§ Exercise instructions:
Exclude the pictures and repeat all of the data exactly.

§ Dataset section:
_ _ _
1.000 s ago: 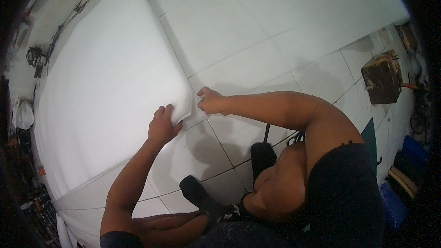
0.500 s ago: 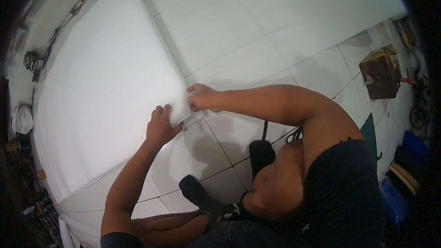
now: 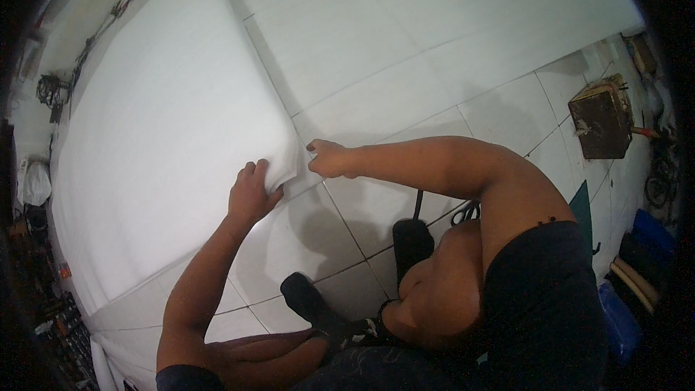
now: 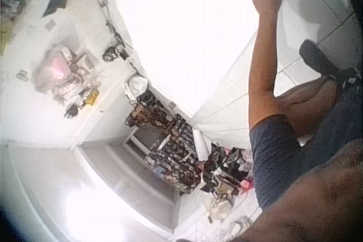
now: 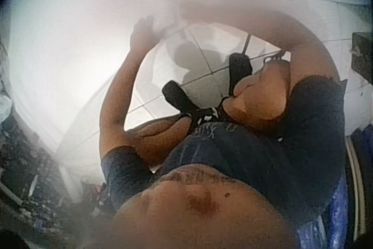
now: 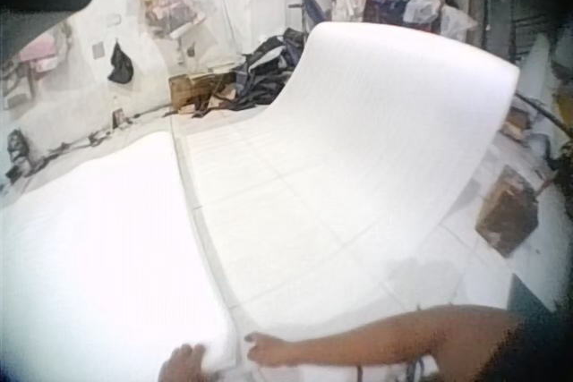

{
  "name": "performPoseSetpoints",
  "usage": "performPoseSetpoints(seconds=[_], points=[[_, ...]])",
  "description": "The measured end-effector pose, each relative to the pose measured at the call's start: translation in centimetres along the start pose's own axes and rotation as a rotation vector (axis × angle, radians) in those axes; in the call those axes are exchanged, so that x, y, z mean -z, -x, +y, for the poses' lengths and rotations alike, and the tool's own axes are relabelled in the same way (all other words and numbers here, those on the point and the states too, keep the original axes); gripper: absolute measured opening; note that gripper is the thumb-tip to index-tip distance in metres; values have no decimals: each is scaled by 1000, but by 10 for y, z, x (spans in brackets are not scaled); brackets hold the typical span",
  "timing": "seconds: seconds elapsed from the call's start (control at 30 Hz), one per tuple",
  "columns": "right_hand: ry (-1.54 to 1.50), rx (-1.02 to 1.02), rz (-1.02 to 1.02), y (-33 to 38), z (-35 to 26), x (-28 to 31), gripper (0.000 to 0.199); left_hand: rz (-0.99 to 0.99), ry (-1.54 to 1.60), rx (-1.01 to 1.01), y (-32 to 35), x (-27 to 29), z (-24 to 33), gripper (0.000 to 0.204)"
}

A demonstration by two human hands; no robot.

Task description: The person cuts a large white foam sheet into smaller rectangular pieces using a pair of scissors. They repeatedly measure the foam by folding it and then cut along the fold lines to create uniform sections.

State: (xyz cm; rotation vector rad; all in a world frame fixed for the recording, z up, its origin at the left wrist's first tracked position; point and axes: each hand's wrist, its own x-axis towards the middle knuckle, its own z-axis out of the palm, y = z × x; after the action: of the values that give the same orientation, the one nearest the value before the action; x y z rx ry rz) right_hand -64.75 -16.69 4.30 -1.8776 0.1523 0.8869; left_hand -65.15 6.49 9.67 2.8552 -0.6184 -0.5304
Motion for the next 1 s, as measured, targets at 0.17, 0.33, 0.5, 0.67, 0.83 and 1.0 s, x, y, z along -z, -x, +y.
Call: performPoseSetpoints(seconds=[0.17, 0.33, 0.5, 0.67, 0.83, 1.0], points=[[-217, -31, -21, -2, -6, 4, 64, -3, 3, -3, 0, 0, 1, 64], [-682, -64, -90, 8, -31, 7, 70, 11, 15, 21, 8, 4, 13, 69], [-691, -71, -82, 11, -44, 6, 70, 22, -4, 67, 9, -4, 14, 68], [-273, -126, -47, 7, -23, 10, 67, -6, 2, 38, 1, -2, 7, 65], [-33, -81, -81, -1, -9, 0, 70, 8, 12, 2, 1, 0, 2, 61], [-63, -58, -60, 1, -1, -1, 67, 12, 14, -6, 2, 0, 3, 59]])
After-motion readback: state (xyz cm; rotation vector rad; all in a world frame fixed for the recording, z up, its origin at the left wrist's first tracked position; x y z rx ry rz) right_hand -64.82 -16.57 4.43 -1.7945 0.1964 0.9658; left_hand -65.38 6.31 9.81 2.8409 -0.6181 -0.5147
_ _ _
§ Answer for this exercise:
1.000 s ago: 
0.500 s ago: 
now: 
now: 
now: 
now: 

{
  "name": "performPoseSetpoints",
  "usage": "performPoseSetpoints(seconds=[_], points=[[_, ...]])",
  "description": "The measured end-effector pose, each relative to the pose measured at the call's start: translation in centimetres along the start pose's own axes and rotation as a rotation vector (axis × angle, radians) in those axes; in the call those axes are exchanged, so that x, y, z mean -z, -x, +y, for the poses' lengths and rotations alike, and the tool's own axes are relabelled in the same way (all other words and numbers here, those on the point and the states too, keep the original axes); gripper: absolute measured opening; note that gripper is the thumb-tip to index-tip distance in metres; values have no decimals: each is scaled by 1000, but by 10 for y, z, x (spans in brackets are not scaled); brackets hold the typical span",
  "timing": "seconds: seconds elapsed from the call's start (control at 30 Hz), one per tuple",
  "columns": "right_hand: ry (-1.54 to 1.50), rx (-1.02 to 1.02), rz (-1.02 to 1.02), y (-33 to 38), z (-35 to 26), x (-28 to 31), gripper (0.000 to 0.199); left_hand: rz (-0.99 to 0.99), ry (-1.54 to 1.60), rx (-1.01 to 1.01), y (-32 to 35), x (-27 to 29), z (-24 to 33), gripper (0.000 to 0.204)"
}

A demonstration by two human hands; no robot.

Task description: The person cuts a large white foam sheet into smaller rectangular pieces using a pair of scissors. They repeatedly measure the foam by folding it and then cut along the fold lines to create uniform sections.

State: (xyz cm; rotation vector rad; all in a world frame fixed for the recording, z up, its origin at the left wrist's first tracked position; point and axes: each hand's wrist, its own x-axis towards the middle knuckle, its own z-axis out of the palm, y = z × x; after the action: of the values that give the same orientation, the one nearest the value before the action; x y z rx ry rz) right_hand -64.75 -16.69 4.30 -1.8776 0.1523 0.8869; left_hand -65.15 6.49 9.67 2.8552 -0.6184 -0.5304
Motion for the next 1 s, as measured, targets at 0.17, 0.33, 0.5, 0.67, 0.83 and 1.0 s, x, y, z along -z, -x, +y.
Call: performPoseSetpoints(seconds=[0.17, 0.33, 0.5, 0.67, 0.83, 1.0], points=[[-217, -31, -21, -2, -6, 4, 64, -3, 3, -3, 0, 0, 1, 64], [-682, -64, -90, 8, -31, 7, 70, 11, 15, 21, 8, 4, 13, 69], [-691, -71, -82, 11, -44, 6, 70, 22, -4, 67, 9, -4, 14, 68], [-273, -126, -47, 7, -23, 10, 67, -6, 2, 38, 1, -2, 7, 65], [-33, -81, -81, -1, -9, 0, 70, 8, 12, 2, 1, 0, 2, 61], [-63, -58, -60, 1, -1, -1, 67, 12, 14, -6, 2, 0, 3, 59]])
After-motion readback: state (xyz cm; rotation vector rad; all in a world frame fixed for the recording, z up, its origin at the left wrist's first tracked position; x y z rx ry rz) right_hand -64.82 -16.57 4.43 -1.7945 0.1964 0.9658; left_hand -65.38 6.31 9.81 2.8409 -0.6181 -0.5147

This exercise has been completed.